▸ Instructions for the task
From first line to last, copy the listing exactly and omit its pictures.

▸ Information provided
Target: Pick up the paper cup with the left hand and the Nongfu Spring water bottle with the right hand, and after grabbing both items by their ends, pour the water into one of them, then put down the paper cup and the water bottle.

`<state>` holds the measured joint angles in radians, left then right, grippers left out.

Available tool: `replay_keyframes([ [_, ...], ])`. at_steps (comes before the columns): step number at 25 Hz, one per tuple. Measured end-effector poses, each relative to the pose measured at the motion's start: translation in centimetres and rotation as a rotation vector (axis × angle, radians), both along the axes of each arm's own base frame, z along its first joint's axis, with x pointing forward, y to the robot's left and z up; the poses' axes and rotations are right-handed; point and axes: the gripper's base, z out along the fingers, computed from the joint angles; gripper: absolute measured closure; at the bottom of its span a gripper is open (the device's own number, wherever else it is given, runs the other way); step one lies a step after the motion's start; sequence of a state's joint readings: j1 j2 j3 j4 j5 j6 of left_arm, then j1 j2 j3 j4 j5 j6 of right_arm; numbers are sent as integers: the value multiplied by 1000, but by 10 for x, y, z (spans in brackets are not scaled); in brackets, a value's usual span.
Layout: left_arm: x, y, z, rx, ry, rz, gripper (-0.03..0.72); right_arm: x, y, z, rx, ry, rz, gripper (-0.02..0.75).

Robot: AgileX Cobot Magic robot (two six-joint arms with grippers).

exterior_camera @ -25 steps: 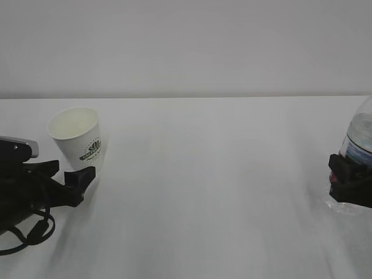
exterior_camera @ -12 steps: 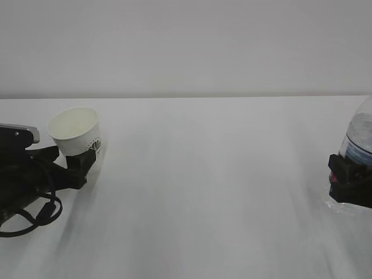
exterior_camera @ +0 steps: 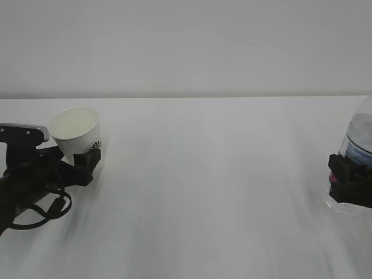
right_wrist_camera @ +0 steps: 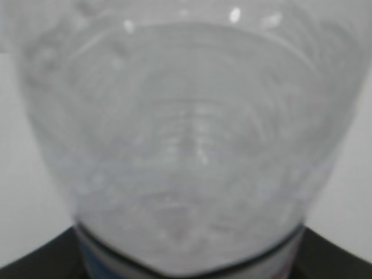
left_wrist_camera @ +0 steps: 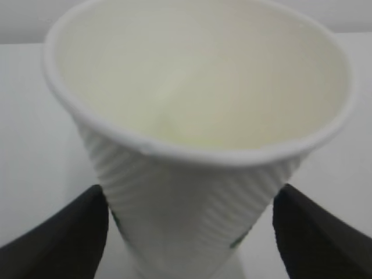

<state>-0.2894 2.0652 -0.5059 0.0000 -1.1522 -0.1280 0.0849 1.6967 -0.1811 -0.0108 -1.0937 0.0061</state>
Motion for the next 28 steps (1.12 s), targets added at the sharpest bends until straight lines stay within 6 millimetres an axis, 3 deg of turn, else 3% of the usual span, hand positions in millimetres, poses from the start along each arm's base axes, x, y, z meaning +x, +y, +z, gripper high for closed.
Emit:
replay_keyframes([
  [7,13,-4,3,-11,-36,0,43,0,0,0,0,0,0,334],
  [12,20,-6,-9,-6,-21,0,44,0,0,0,0,0,2,334],
  [28,28,-7,-12,-11,-29,18,-3,0,1,0,-2,0,16,334],
])
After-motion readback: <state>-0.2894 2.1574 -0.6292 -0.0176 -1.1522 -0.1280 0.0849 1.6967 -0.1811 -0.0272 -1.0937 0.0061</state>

▸ Reply to the exercise
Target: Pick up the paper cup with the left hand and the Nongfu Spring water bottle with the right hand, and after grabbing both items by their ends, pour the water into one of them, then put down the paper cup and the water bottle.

`<state>` holds the measured joint angles in radians, left then right, grippers left out.

Available tool: `replay_keyframes([ [_, ...], ])`. at_steps (comes before the columns): step number at 25 Hz, one per tuple. Measured end-effector poses, each relative to the pose measured at the motion's start: translation in centimetres and rotation as a rotation vector (axis × angle, radians), both along the axes of each arm's own base frame, z along its first joint's axis, with x pointing forward, y to the robot's left and z up; the poses' axes and rotations are right-handed; point and axes: the gripper's base, z out along the fingers, computed from the joint angles; gripper: absolute measured closure; at the bottom of its span a gripper is open (the device's own number, wherever else it is given, runs the other way); step one lies a step after the motion's start; sequence of a state's joint readings: j1 j2 j3 j4 j5 j6 of left_arm, then j1 j2 j3 j4 j5 j6 of right_arm; numbers are sent as integers: the value multiplied by 1000, but by 10 for x, y, z (spans in brackets are not scaled); in brackets, a value's usual span.
Layout: left_arm: x, y, z, rx, ry, rz, gripper (-0.03..0.72); right_arm: x, y, z, rx, ry, rz, gripper (-0.02..0.75).

Robot: AgileX Cobot Magic robot (two six-joint arms with grippers).

exterior_camera @ -25 steps: 
exterior_camera @ -12 steps: 
exterior_camera @ +0 steps: 
right_wrist_camera @ +0 steps: 
left_wrist_camera @ +0 steps: 

<state>-0.2894 2.0652 -0.5059 0.0000 -1.1522 -0.1280 0.0849 1.6967 -0.1811 -0.0108 -1.0937 0.0061</state>
Motion for the next 28 steps (1.12 s), targets added at the sharpest bends until straight lines stay within 6 millimetres an axis, 3 deg of turn, else 3% of the usual span, hand positions in millimetres, poses from the start along each arm's base axes, x, y, z meaning +x, +y, +z, gripper high for closed.
Emit:
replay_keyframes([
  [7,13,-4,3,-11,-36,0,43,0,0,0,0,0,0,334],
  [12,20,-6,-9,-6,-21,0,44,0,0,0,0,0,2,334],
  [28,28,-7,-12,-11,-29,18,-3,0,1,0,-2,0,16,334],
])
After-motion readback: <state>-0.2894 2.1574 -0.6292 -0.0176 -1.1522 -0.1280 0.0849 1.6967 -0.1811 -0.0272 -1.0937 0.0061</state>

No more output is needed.